Did Any Other Women Have This Issue?
- by Tech Gal
- 2021-07-02 22:49:14
- Surgery & Recovery
- 689 views
- 3 comments
Hi everyone! In June 2020, I had two ICD surgeries in two days. Within hours of the first surgery, I could feel the ICD in my breast, far from the incision area. I told the nurses, but they dismissed my concerns. Then it started beeping. No one could explain why, and I'm concerned it's going to deliver a shock. I insisted on a chest x-ray, which was performed the next morning. The x-ray confirmed my suspicions: the ICD lead snapped and dragged the device down into the middle of my left breast. The repair surgery was scheduled for the following day. When I asked why the lead broke, the cardiology physician assistant told me that it was because my large breasts broke it, and since my ICD wasn't enclosed in a pouch, that's why it fell so soon after surgery. It was the broken lead that caused the beeping.
When I was in the operating theater, my chest size should have been obvious. In my opinion, the surgeon made the lead too tight, and failed to enclose the ICD in a pouch. This is my first ICD; has anyone else had this experience?
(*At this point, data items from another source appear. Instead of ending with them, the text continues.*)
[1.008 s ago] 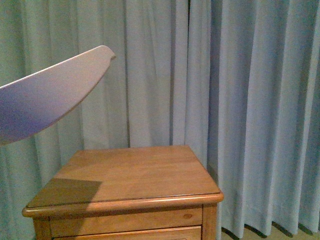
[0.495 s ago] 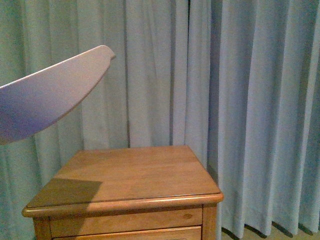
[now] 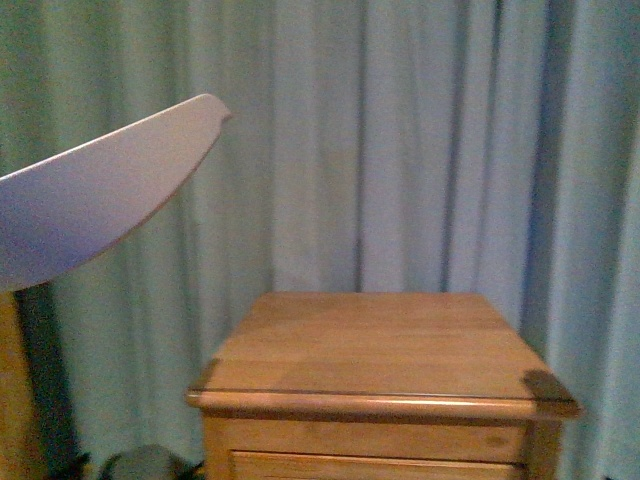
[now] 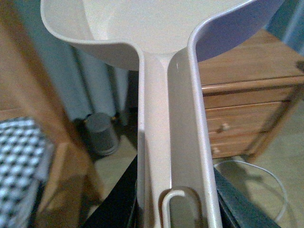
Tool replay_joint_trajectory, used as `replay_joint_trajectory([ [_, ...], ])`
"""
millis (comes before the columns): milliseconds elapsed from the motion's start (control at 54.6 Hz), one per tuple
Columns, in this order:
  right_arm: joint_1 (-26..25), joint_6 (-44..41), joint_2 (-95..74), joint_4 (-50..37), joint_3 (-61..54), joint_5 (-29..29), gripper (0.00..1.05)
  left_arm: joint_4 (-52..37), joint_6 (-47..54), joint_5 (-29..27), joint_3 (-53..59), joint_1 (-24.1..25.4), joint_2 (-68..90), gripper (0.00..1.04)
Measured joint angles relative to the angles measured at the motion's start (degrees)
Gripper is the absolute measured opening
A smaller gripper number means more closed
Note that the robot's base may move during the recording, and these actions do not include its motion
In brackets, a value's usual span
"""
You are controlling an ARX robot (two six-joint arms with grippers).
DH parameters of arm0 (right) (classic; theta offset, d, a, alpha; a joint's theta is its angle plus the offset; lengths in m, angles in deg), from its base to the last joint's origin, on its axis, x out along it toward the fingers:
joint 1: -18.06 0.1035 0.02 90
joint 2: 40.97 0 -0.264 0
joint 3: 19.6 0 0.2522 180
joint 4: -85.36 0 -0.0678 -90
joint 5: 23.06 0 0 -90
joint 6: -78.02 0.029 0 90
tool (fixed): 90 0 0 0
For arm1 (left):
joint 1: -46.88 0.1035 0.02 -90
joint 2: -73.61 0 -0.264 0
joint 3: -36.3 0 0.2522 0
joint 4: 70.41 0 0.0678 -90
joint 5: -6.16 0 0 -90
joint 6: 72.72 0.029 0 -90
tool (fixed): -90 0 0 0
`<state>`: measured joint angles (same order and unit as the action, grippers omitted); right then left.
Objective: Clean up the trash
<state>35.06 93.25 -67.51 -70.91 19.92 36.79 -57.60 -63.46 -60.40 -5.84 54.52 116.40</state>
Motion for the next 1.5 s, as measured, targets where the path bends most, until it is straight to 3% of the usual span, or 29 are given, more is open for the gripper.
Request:
replay_joint_trajectory([
  [1502,0.15,0.0,-0.11,0.15,0.22,0.33,0.19,-0.17,-0.17,0.0,-0.46,0.15,-0.24,0.27],
])
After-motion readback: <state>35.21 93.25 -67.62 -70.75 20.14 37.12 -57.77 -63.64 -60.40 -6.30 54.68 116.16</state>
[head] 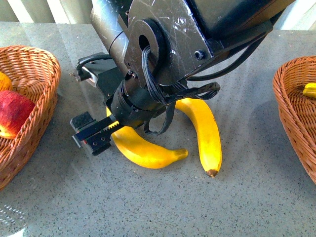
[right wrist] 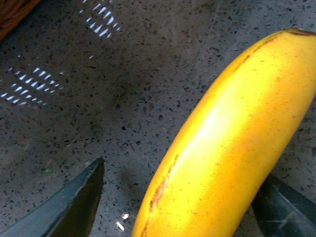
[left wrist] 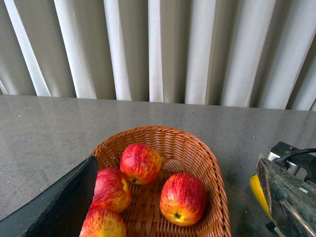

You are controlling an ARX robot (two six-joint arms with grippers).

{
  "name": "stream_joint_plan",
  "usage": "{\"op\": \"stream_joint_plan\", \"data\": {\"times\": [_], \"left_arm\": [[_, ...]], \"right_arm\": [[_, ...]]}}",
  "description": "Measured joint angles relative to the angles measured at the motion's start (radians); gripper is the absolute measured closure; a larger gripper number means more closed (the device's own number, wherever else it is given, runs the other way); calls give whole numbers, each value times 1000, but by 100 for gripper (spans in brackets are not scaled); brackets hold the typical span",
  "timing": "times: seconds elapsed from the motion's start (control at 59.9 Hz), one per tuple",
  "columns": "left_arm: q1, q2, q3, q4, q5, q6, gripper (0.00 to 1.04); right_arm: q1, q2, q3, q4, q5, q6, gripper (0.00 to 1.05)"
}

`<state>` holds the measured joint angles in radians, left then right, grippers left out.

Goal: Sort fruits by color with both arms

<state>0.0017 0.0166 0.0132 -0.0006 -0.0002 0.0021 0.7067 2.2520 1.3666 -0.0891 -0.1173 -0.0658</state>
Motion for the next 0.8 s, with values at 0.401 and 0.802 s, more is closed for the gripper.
{"op": "stream_joint_plan", "data": {"times": [0.401, 0.802], "left_arm": [[0, 0, 0, 0, 0, 0, 9], [0, 0, 0, 0, 0, 0, 9]], "right_arm": [[-39, -186, -161, 145, 0, 160, 69], [-290, -688, -444, 354, 135, 342, 69]]}}
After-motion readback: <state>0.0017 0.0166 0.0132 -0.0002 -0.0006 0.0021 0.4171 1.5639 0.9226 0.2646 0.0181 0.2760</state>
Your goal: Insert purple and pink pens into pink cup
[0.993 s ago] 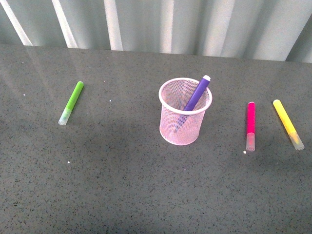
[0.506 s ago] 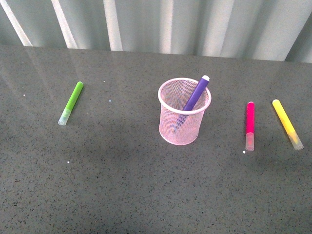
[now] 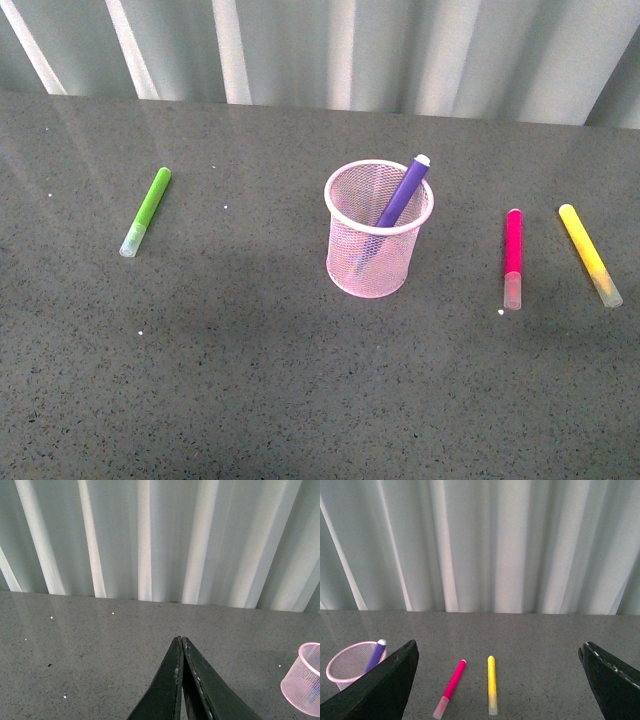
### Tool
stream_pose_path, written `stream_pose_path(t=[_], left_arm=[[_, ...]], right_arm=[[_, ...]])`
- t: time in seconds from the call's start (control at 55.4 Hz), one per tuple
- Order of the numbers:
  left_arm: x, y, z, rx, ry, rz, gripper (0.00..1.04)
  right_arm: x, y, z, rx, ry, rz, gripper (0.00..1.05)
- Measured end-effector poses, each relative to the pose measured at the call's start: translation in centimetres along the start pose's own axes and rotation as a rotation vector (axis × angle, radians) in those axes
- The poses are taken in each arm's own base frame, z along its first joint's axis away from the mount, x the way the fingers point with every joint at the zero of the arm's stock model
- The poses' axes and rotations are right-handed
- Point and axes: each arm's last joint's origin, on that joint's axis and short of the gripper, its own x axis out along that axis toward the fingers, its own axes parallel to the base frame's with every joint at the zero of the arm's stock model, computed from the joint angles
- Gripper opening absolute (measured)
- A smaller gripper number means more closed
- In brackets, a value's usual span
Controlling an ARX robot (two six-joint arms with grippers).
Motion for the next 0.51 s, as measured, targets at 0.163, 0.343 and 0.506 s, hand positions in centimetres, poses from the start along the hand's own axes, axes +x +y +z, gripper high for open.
stream_pose_path(t=[0.163,0.343,0.506], left_arm=[[-0.4,0.0,0.0,0.000,0.000,0.000,0.04],[-0.7,0.0,0.0,0.000,0.001,0.000,0.04],[-1.2,0.0,-0.1,0.000,0.005,0.000,0.04]], right_arm=[[0.0,0.0,0.0,0.000,0.000,0.000,0.98],[0.0,0.0,0.0,0.000,0.000,0.000,0.98],[0.0,0.0,0.0,0.000,0.000,0.000,0.98]])
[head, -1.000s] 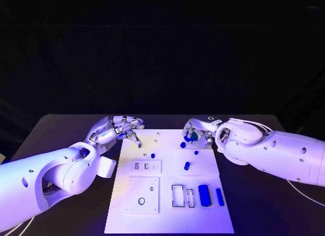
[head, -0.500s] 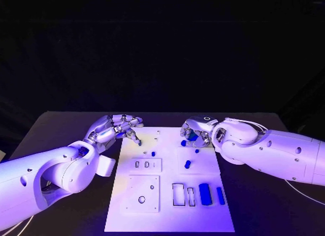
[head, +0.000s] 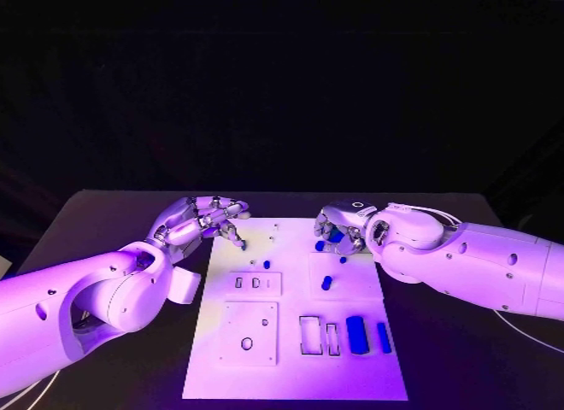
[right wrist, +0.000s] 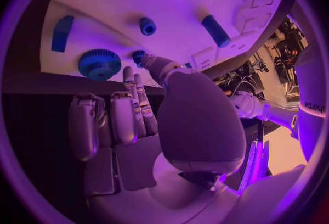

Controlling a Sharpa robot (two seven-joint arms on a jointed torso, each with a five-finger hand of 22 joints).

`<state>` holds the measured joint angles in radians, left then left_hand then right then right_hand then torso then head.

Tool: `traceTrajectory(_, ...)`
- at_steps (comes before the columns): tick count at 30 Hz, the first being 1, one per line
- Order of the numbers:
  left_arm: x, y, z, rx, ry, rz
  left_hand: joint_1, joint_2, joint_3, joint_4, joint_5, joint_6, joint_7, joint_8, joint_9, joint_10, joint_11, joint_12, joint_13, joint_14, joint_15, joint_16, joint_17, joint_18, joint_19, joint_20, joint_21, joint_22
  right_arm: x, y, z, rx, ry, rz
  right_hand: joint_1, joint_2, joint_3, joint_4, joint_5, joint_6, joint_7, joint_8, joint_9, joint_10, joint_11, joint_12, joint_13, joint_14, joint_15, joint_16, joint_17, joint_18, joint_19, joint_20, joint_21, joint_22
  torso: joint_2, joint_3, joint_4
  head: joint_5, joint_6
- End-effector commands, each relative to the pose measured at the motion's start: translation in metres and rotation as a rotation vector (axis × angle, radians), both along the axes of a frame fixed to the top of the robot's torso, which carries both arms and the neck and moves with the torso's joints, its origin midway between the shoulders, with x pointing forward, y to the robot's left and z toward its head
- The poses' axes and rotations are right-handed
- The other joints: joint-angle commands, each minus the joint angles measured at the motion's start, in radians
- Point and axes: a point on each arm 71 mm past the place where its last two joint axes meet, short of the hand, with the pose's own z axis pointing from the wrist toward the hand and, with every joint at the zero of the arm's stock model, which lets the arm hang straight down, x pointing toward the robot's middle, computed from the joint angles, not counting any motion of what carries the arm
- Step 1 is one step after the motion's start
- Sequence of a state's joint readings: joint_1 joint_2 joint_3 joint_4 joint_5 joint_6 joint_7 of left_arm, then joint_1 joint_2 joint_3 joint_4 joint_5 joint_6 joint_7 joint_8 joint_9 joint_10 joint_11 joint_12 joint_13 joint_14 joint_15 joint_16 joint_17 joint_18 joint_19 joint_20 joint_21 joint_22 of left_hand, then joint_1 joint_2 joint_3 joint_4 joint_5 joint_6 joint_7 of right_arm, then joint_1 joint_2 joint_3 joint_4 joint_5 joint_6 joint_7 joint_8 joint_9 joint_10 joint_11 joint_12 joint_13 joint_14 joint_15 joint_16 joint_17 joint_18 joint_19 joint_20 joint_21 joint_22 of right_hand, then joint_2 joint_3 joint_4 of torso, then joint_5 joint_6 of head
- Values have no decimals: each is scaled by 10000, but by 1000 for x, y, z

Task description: Assemble the parts on the task board

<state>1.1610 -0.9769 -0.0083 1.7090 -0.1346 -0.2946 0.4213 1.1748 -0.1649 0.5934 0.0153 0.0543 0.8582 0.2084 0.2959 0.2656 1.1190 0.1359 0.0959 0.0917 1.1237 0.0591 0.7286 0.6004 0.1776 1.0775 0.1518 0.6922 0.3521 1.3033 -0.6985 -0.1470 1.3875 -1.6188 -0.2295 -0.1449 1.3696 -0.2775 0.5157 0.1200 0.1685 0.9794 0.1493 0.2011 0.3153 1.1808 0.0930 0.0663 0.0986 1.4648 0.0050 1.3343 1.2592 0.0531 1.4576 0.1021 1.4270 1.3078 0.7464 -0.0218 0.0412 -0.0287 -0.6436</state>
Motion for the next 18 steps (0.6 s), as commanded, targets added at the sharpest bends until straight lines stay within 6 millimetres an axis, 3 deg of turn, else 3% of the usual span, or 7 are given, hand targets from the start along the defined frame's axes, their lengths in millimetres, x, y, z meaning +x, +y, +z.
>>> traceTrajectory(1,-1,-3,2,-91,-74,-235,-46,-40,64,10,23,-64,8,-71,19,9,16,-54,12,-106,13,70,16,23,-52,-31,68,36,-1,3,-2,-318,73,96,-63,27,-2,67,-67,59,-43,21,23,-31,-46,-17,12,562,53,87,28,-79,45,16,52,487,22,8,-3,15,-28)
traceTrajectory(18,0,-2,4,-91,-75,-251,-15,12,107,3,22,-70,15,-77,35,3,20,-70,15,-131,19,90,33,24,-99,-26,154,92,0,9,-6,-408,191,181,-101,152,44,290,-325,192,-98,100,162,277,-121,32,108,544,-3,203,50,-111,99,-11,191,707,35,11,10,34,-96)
Migration is common, however….
by asully - 2021-07-03 03:03:23
Big breasts beings the culprit? This does sound odd to me. I have large breasts and this was never even mentioned as a potential "complication". And as AgentX pointed out usually the device is sutured down if in a place it may migrate. My first two abdominal devices were not surured and I had minor migration that took place over years, not days. 3 and 4 both were sutured in place (in fact I believe fhey asked me on both if I wanted them sutured and I said yet.
I also agree with AgentX that it shouldn't have migrated far enough to dislodge a lead. The explanation just seems odd.
Good for you for advocating for yourself
by Persephone - 2021-07-03 18:10:56
I think you should consider reporting this to your state medical Quality Assurance advisory board or similar if you don't get more satisfactory explanations from your provider or medical facility. Clearly your health and progress forward are much more important than taking the time to submit a complaint, but from your description, it sounds like you should have been provided better care.
You know you're wired when...
The mortgage on your device is more than your house.
My pacemaker was installed in 1998 and I have not felt better. The mental part is the toughest.
by AgentX86 - 2021-07-02 23:42:41
I'm a guy but what you describe isn't all that uncommon. The way it happened to you might be cause for some legal discussions, though. The pacemaker should be sutured to the pecoral muscle but they are known to break free and move around. However, there is no excuse for the lead breaking and there is no excuse not to take it seriously. It's migration should have been apparent though, as I said, this isn't rare.
The tip-off is that they blamed it on your large breasts. BS. There should be a lot more slack in the leads than a breast could possibly move. There has to be enough slack so that you can move your arm without restriction. That's a lot more movement than your breast. The device shouldn't be in the breast, either. It should be under or above the breast, closer to the muscle. Under the muscle would probably be better in your case but that's a different discussion.
Bottom line: blaming you is unconsionable.